Your task ::
All of the data below should be copied exactly as it stands.

Given information ::
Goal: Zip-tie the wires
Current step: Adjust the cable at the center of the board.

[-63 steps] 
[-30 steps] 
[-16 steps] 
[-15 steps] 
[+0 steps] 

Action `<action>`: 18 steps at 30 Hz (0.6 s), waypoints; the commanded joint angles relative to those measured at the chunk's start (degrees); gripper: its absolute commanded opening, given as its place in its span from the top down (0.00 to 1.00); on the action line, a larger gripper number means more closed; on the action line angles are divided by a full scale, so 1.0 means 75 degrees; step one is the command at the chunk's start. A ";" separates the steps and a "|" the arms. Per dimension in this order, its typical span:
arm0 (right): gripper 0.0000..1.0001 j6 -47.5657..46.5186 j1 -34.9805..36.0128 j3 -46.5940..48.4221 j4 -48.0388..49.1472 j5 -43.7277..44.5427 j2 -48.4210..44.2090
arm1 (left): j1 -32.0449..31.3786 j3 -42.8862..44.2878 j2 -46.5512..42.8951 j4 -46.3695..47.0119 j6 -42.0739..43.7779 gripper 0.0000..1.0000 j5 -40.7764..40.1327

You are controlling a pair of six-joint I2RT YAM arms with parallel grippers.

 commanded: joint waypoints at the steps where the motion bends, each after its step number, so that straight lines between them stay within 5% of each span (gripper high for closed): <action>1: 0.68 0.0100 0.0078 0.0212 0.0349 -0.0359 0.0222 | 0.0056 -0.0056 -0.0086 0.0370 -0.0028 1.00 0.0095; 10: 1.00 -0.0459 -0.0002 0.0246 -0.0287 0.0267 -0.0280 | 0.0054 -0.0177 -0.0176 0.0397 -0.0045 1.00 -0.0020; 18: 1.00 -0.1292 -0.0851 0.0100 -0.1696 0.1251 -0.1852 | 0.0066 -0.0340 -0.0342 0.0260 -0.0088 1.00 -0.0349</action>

Answer to this task ::
Goal: Zip-tie the wires
Current step: Adjust the cable at the center of the board.

[-63 steps] 
[-30 steps] 
[-16 steps] 
[-15 steps] 
[+0 steps] 

Action `<action>`: 18 steps at 30 Hz (0.6 s), waypoints; the commanded joint angles relative to those measured at the chunk's start (degrees); gripper: its absolute commanded opening, given as its place in its span from the top down (0.00 to 1.00); on the action line, a larger gripper number means more closed; on the action line angles are divided by a full scale, so 1.0 means 75 degrees; step one is the command at the chunk's start. A ";" separates the steps and a "|" the arms. Per dimension in this order, its typical span:
arm0 (right): gripper 0.0000..1.0001 j6 -47.5657..46.5186 j1 -34.9805..36.0128 j3 -46.5940..48.4221 j4 -48.0388..49.1472 j5 -43.7277..44.5427 j2 -48.4210..44.2090
arm1 (left): j1 -32.0449..31.3786 j3 -42.8862..44.2878 j2 -46.5512..42.8951 j4 -46.3695..47.0119 j6 -42.0739..43.7779 gripper 0.0000..1.0000 j5 -40.7764..40.1327

You are controlling a pair of six-joint I2RT YAM arms with parallel grippers.

 commanded: joint waypoints at the steps where the motion bends, each after its step number, so that straight lines between them stay within 5% of each span (gripper high for closed): <action>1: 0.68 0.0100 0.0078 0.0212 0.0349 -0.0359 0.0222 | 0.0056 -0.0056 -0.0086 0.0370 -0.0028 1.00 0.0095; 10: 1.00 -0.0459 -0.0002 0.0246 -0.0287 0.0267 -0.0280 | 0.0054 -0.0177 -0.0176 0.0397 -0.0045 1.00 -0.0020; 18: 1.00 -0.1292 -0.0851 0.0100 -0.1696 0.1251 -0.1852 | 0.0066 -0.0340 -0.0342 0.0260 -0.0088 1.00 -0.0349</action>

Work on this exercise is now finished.